**What to do**
Every line from the line containing "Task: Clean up" through the end of the data is to be reproduced exactly, excluding pictures.

__________

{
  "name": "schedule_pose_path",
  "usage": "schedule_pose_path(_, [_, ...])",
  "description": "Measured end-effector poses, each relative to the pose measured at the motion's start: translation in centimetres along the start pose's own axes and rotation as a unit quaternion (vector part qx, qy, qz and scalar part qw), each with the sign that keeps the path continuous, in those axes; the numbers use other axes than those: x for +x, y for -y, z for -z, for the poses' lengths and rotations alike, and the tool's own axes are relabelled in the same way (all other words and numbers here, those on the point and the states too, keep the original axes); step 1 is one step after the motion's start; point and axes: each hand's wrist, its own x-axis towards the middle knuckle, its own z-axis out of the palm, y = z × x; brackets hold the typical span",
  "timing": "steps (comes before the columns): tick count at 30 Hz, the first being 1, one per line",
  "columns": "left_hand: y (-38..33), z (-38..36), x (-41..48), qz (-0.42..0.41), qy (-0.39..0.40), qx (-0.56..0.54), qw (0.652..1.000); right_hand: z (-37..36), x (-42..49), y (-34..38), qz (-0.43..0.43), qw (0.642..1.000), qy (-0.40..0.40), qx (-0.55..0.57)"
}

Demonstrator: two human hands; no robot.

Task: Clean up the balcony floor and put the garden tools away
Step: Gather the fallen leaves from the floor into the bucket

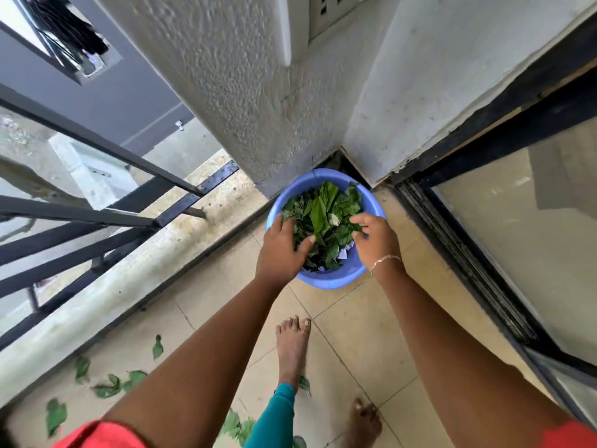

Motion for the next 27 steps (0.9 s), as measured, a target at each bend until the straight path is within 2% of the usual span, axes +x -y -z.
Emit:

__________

**Exercise solution**
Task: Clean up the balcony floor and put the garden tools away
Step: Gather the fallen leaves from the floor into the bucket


Motion for the next 27 steps (0.9 s), as measured, a target at each bend until the straight path is within 2% of the usual span, axes +x -y -z.
Emit:

Output is complete for this exercise.